• [What is required]
In the records that come next, find every line with "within". Return those lines.

• [Given data]
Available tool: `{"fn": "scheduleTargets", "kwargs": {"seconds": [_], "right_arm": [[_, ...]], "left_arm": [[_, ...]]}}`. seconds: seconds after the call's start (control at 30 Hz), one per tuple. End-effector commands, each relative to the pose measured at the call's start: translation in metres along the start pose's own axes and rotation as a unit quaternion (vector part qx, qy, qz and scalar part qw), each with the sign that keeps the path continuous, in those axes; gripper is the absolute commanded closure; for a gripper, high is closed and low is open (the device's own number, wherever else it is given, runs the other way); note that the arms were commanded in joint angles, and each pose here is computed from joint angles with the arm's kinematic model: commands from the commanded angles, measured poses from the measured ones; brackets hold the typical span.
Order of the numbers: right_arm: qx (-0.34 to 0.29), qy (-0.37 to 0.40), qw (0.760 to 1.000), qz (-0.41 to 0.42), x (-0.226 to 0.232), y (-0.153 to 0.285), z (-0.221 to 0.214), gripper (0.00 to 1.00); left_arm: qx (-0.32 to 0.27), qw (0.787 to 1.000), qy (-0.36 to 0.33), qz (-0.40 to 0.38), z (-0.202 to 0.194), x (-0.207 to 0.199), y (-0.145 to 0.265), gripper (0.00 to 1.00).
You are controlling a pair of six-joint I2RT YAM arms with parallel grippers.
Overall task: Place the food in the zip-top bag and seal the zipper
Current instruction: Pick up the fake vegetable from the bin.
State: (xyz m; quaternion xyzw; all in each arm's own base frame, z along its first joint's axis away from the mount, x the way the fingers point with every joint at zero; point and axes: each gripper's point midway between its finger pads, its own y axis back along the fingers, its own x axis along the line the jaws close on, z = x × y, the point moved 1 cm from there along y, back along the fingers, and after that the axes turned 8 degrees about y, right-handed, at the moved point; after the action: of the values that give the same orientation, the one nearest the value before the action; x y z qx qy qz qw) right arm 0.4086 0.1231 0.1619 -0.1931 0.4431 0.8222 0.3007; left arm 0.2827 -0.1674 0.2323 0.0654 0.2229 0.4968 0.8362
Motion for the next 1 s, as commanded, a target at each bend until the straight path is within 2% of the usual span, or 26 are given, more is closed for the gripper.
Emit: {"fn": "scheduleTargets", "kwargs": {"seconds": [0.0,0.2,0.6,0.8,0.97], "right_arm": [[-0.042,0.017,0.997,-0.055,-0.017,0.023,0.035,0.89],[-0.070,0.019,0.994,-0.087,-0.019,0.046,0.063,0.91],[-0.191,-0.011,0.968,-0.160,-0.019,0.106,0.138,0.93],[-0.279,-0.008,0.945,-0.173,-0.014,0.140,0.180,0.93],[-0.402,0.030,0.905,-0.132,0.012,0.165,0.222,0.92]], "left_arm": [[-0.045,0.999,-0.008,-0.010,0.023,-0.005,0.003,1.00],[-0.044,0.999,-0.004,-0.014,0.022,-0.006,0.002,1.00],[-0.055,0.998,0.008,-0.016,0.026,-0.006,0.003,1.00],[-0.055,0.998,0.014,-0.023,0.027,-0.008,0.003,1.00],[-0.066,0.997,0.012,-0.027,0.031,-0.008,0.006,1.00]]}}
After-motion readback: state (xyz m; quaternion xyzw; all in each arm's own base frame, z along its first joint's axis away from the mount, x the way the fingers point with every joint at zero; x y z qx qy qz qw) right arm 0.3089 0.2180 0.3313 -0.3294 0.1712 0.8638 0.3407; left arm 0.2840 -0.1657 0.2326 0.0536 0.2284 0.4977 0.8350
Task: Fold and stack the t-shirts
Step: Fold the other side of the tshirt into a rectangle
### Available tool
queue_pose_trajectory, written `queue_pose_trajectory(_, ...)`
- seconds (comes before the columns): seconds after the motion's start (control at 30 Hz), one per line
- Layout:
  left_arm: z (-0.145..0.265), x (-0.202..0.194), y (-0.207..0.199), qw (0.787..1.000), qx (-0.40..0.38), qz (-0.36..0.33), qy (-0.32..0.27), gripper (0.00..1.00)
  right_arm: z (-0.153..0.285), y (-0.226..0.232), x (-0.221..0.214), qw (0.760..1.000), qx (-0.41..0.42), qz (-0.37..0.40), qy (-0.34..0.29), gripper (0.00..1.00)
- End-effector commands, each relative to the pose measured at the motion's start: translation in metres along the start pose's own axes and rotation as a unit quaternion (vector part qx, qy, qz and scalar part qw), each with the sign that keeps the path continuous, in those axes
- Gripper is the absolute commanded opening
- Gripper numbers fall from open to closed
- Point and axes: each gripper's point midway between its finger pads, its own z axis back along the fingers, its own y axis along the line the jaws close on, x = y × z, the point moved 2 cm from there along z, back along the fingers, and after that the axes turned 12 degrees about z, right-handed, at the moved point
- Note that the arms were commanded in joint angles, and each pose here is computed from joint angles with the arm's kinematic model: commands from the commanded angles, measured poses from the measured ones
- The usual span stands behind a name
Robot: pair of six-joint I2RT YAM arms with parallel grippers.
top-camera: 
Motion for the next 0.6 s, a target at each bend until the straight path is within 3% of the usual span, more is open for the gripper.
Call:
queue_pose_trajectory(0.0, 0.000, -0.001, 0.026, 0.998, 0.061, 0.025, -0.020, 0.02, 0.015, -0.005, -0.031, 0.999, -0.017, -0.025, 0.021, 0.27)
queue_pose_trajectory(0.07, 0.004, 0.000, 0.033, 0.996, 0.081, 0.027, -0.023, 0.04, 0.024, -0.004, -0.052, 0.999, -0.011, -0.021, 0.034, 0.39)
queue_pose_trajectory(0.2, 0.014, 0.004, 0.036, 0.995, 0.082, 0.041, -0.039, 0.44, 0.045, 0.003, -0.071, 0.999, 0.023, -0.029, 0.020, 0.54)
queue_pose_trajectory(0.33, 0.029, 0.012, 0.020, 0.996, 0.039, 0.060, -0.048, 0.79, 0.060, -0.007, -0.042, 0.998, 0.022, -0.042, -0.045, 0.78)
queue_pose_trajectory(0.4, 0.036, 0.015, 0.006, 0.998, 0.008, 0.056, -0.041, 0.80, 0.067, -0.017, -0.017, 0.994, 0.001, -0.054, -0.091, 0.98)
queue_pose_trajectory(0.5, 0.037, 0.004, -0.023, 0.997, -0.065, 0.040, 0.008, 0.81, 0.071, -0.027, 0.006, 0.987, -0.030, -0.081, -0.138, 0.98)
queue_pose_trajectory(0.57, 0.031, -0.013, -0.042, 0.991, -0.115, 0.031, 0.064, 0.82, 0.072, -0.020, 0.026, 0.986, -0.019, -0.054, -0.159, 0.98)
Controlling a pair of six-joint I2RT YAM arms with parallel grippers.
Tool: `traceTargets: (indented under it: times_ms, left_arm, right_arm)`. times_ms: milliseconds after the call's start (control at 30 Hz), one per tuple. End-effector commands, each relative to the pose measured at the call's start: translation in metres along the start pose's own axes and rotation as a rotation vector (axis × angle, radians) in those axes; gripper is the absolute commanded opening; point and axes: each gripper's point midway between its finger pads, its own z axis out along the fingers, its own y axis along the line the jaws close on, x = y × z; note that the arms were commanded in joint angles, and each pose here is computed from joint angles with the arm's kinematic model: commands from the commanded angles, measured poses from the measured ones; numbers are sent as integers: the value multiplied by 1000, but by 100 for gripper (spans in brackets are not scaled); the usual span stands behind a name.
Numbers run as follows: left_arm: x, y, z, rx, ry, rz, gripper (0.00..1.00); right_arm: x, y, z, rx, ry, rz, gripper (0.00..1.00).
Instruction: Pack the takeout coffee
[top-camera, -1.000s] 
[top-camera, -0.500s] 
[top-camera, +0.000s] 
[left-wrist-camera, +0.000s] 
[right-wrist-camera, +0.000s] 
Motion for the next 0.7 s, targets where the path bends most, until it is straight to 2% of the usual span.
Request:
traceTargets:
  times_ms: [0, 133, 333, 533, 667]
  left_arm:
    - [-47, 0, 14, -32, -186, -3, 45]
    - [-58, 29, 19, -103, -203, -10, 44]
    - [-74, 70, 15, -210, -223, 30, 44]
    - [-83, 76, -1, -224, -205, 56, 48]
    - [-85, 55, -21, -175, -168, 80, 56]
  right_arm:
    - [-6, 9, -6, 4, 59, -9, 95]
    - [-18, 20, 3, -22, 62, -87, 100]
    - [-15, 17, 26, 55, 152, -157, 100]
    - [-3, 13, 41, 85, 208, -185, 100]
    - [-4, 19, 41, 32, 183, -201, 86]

• [Response for this exercise]
Motion for the next 1 s, as commanded, a target at each bend until the straight path is within 2% of the usual span, or 26 are given, more is closed for the gripper.
Motion for the next 0.6 s, a target at each bend until the straight path is within 3% of the usual span, more is open for the gripper.

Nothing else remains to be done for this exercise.